- EXERCISE DETAILS
Show every line of the data below that includes the word "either".

- RECORDED INFORMATION
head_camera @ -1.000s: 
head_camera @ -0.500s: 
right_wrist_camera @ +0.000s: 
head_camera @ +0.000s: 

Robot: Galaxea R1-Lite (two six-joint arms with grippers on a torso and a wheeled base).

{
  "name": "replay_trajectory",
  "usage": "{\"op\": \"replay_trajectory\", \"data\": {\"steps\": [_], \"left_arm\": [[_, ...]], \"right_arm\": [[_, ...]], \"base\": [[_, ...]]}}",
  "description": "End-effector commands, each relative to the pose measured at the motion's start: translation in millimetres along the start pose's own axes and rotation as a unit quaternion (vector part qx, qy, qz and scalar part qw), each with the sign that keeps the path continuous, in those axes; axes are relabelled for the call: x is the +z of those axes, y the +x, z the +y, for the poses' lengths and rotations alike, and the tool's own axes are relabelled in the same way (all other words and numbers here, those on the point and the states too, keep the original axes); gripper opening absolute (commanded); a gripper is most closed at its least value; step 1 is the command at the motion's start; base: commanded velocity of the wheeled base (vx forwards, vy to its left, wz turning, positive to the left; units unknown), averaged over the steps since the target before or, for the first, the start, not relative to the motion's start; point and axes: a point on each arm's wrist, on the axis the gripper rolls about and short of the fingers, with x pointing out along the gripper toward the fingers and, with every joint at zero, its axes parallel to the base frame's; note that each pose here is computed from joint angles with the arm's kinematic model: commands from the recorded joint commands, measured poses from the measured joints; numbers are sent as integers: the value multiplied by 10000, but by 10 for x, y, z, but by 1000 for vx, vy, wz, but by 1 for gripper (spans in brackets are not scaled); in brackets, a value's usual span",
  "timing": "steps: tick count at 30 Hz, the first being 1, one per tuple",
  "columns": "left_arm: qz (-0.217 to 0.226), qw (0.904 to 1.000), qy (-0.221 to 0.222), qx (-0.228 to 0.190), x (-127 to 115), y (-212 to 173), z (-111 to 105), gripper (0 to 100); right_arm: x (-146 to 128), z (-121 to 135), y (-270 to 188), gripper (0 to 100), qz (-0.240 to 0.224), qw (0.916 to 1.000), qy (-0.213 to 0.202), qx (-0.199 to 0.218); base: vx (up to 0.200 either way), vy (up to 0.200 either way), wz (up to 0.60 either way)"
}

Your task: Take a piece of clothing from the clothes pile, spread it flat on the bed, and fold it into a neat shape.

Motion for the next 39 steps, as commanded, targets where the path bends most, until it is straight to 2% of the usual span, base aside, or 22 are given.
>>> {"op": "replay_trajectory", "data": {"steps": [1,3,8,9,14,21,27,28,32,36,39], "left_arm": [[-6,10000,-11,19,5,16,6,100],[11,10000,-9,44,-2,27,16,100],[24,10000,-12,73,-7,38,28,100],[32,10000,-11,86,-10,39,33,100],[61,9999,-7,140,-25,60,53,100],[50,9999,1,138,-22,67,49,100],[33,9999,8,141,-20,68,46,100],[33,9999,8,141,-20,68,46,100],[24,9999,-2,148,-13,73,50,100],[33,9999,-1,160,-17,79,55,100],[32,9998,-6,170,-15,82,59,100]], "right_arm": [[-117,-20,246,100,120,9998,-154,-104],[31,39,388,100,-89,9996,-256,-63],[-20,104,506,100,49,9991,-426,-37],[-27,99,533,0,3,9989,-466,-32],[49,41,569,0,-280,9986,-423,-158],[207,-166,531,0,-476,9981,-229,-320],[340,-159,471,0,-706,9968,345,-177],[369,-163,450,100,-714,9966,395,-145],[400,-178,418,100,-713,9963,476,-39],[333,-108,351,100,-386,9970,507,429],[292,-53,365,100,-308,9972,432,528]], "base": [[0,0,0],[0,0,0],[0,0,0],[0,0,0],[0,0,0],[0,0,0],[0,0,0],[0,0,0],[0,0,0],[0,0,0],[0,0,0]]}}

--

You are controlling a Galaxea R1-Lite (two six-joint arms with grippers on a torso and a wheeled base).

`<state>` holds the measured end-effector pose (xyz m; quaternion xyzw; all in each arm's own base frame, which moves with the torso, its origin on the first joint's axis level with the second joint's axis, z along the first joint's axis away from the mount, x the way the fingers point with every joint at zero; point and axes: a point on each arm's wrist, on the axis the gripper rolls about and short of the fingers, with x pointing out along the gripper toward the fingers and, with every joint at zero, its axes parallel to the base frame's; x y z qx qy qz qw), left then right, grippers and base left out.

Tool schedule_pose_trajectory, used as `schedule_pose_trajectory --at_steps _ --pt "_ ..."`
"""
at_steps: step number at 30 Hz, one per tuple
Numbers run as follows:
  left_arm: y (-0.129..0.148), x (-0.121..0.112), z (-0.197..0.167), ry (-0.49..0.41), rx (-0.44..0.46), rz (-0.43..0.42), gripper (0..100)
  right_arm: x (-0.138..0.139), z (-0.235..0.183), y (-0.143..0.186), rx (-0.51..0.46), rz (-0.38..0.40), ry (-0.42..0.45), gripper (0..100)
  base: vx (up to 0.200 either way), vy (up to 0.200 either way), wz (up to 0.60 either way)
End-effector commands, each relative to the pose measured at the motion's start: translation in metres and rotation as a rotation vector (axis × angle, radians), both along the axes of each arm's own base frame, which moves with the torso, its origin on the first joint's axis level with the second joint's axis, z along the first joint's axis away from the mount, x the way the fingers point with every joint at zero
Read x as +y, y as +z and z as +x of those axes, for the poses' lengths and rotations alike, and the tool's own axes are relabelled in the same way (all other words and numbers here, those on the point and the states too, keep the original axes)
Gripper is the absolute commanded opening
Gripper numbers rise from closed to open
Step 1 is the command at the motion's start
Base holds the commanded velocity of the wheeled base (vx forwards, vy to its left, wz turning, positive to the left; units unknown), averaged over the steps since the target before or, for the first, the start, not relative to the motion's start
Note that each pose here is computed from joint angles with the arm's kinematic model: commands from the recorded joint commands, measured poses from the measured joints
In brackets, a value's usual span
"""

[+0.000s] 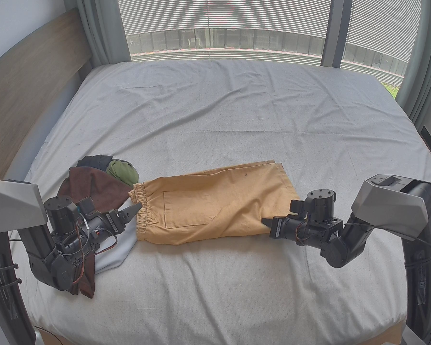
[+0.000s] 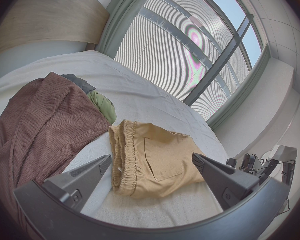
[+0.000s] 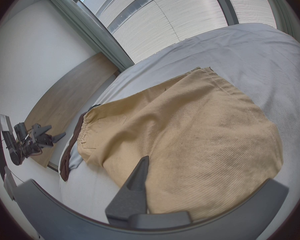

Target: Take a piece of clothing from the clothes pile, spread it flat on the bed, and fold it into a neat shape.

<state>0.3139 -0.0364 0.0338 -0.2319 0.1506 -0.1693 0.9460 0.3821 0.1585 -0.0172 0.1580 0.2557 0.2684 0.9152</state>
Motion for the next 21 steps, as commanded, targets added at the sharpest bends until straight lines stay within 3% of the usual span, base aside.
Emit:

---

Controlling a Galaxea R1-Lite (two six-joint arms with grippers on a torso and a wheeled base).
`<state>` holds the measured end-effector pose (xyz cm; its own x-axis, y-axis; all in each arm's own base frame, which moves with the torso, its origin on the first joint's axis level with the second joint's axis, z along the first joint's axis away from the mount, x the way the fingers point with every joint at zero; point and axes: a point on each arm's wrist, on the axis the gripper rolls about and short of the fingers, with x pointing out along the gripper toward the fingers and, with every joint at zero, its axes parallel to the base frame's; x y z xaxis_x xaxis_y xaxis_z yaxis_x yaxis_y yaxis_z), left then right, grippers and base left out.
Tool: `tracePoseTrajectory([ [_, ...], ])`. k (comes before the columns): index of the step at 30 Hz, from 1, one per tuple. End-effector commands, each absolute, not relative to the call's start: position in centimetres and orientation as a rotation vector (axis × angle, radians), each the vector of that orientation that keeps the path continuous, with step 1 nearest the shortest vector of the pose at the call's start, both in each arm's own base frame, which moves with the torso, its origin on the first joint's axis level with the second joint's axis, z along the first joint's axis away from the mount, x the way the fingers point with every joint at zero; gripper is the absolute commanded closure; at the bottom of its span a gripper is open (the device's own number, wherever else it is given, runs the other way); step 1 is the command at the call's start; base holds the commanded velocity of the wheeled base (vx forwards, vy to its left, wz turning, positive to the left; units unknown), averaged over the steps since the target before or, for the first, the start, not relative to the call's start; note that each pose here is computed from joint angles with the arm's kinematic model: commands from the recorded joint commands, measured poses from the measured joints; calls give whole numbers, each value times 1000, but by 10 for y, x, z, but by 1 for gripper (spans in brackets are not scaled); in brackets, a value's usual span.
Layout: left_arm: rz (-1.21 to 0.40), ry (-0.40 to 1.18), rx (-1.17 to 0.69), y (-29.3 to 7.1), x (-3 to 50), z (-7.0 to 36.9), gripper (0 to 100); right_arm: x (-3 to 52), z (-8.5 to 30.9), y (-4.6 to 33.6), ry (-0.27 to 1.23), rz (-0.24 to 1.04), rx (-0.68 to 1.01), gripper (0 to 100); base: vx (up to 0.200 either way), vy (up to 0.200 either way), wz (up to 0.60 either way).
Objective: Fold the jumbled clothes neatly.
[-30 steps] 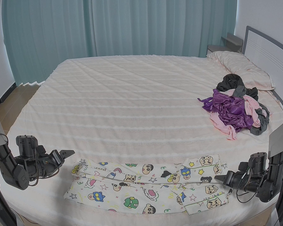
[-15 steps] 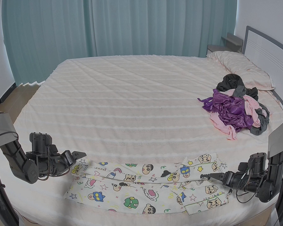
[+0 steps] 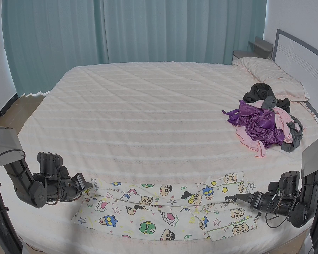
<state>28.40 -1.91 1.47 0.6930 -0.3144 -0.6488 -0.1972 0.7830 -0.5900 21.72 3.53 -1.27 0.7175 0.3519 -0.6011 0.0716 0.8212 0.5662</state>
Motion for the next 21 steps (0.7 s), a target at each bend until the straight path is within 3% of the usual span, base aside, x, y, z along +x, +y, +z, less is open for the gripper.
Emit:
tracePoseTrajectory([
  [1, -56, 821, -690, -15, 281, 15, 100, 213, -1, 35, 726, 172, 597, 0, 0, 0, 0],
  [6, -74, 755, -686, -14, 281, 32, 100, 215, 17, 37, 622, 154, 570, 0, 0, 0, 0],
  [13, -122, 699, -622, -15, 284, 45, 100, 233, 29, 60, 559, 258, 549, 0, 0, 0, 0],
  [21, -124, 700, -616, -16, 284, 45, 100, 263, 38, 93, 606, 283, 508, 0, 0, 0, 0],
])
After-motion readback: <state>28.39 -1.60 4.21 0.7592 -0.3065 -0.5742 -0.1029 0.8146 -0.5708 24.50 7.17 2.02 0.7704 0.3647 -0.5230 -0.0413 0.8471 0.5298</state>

- ANSWER AREA
  "columns": "left_arm: qz (-0.217 to 0.226), qw (0.904 to 1.000), qy (-0.221 to 0.222), qx (-0.228 to 0.190), x (-127 to 115), y (-212 to 173), z (-111 to 105), gripper (0 to 100); right_arm: x (-146 to 128), z (-121 to 135), y (-270 to 188), gripper (0 to 100), qz (-0.240 to 0.224), qw (0.916 to 1.000), qy (-0.213 to 0.202), qx (-0.199 to 0.218); base: vx (up to 0.200 either way), vy (up to 0.200 either way), wz (up to 0.60 either way)"
  base: vx (up to 0.200 either way), vy (up to 0.200 either way), wz (up to 0.60 either way)
Layout: left_arm: rz (-1.21 to 0.40), ry (-0.40 to 1.18), rx (-1.17 to 0.69), y (-29.3 to 7.1), x (-3 to 50), z (-7.0 to 36.9), gripper (0 to 100); right_arm: x (-3 to 52), z (-8.5 to 30.9), y (-4.6 to 33.6), ry (-0.27 to 1.23), rz (-0.24 to 1.04), rx (-0.68 to 1.01), gripper (0 to 100); base: vx (up to 0.200 either way), vy (up to 0.200 either way), wz (up to 0.60 either way).

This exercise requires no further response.